The generic term for noise within a system is system noise. [2] If within a department, the grade point average of professor A is constantly higher than that of professor B, this is called level noise. If both professors have a similar grade point average, but professor A evaluates certain traits more positively or weights them more heavily than professor B, this is called pattern noise. Pattern noise can be stable or depending on the occasion. If a professor always evaluates cases with identical properties in the same way, this is called stable pattern noise. If she evaluates the same kind of case differently on different occasions, this is called occasion noise.

Peer assessment may reduce level noise if different experts with an outside view evaluate the same text independently. It does, however, not reduce pattern noise, as long as experts judge intuitively, without using a case scale and strict protocols. [3] It is easier to implement the latter in teacher training. But often, institutions lack the time and money to evaluate the same text more than once by different teachers, tutors, or professors.

The problem of noise is easily overlooked at one-time evaluations. [2] That is why it is highly underestimated in educational assessments. However, the uniqueness of an assessment does not remedy its possible inaccuracy; it only makes it more difficult to detect the inaccuracy.

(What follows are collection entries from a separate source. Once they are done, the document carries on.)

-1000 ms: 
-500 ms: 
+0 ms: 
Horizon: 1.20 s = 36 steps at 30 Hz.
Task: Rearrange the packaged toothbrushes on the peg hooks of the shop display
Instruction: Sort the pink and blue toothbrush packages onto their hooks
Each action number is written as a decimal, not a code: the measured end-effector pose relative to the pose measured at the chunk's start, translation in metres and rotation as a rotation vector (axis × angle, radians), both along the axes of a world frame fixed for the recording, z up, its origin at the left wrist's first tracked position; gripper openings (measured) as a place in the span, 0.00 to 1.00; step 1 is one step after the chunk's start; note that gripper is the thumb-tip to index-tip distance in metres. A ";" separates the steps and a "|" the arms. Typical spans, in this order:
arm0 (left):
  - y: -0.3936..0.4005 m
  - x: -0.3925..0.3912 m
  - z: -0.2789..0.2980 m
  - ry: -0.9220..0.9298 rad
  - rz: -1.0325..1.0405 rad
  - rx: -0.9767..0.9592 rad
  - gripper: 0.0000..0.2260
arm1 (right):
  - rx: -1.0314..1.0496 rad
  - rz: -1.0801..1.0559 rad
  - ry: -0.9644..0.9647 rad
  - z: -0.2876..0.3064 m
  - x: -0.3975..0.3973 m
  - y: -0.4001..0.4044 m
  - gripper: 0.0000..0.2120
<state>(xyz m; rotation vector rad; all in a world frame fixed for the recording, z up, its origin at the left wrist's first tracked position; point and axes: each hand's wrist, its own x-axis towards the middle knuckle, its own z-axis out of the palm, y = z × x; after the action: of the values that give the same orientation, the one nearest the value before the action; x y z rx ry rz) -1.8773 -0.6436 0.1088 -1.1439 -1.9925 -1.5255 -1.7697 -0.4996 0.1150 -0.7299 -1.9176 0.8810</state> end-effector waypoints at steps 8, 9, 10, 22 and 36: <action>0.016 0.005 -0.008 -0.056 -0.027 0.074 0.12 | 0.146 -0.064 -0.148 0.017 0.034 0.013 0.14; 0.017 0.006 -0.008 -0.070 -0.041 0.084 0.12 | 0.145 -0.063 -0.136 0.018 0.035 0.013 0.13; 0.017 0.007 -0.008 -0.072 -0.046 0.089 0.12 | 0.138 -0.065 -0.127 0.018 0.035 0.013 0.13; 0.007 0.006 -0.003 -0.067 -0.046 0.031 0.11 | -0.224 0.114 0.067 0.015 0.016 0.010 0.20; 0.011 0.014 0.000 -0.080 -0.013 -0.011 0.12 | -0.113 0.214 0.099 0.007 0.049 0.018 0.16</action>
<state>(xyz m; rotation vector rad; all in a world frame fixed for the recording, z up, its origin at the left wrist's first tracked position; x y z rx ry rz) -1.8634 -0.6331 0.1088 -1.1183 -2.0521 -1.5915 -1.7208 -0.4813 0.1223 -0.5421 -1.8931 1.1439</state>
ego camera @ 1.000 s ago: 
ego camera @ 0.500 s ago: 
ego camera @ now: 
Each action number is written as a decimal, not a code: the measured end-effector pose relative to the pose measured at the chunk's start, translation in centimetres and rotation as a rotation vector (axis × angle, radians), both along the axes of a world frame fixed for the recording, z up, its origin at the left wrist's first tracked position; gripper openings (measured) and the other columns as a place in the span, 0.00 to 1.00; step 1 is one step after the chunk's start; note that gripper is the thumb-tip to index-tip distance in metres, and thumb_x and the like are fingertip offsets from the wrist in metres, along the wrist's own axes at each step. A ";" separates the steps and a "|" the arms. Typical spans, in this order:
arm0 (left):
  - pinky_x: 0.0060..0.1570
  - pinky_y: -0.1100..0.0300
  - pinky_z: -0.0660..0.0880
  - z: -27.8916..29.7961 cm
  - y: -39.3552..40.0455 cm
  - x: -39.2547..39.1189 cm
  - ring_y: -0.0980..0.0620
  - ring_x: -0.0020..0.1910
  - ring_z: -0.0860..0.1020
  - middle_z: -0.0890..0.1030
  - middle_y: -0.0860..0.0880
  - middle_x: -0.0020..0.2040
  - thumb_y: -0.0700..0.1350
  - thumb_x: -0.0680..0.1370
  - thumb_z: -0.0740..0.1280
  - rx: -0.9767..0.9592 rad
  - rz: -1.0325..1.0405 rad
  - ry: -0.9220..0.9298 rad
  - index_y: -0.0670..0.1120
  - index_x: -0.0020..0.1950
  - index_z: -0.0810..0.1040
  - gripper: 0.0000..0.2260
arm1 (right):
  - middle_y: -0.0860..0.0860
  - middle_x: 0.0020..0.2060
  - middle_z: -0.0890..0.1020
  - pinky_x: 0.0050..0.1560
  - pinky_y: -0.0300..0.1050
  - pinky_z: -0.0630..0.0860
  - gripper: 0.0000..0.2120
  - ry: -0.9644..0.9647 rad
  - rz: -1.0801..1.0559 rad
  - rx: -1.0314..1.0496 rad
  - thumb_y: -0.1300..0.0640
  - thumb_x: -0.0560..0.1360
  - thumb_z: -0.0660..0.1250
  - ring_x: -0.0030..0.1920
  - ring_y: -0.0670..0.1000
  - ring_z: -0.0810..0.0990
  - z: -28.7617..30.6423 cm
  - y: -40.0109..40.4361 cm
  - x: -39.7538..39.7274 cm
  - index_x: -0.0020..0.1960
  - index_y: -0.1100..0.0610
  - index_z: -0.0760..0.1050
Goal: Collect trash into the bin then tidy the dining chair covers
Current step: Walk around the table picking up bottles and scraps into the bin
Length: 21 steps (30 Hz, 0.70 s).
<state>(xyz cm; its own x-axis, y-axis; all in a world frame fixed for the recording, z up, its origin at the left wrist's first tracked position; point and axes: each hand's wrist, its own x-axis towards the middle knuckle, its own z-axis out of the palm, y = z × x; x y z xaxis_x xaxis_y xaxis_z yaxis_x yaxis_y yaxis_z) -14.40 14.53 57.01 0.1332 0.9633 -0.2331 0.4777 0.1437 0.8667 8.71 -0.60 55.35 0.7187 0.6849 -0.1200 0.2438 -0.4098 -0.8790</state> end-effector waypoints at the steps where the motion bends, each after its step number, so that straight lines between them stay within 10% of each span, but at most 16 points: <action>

We need to collect empirical data that can be used to uncover the true amount of noise in our educational institutions. My paper shows how to conduct such a noise audit, the extent of noise that I identified among prospective ethics teachers at my home university, and what can be done to address this problem time efficiently through structured peer assessment in teacher training. [4]

References:
[1] D. Kahneman, Thinking, fast and slow. London: Penguin Books, 2012.
[2] D. Kahneman, O. Sibony, C. R. Sunstein, Noise. A Flaw in Human Judgment. London: William Collins, 2021, Introduction, chs. 3, 5, 6, 23, 25, 26.
[3] D. Kahneman, D. Lovallo, O. Sibony, “A Structured Approach to Strategic Decisions: Reducing Errors in Judgment Requires a Disciplined Process”, in MIT Sloan Management Review 60 (2019), pp. 67-73.
[4] F. Brosow, “TRAP-Mind-Theory. Philosophizing as an Educational Process”, in Journal of Didactics of Philosophy IV (1/2020), pp. 14-33. URL: www.philosophie.ch/jdph. Accessed 13 July 2021.
Keywords:
Bias, noise, peer assessment, teacher training, evaluation, judgment, grades, philosophy, ethics, humanities, education, noise audit, debiasing, noise reduction.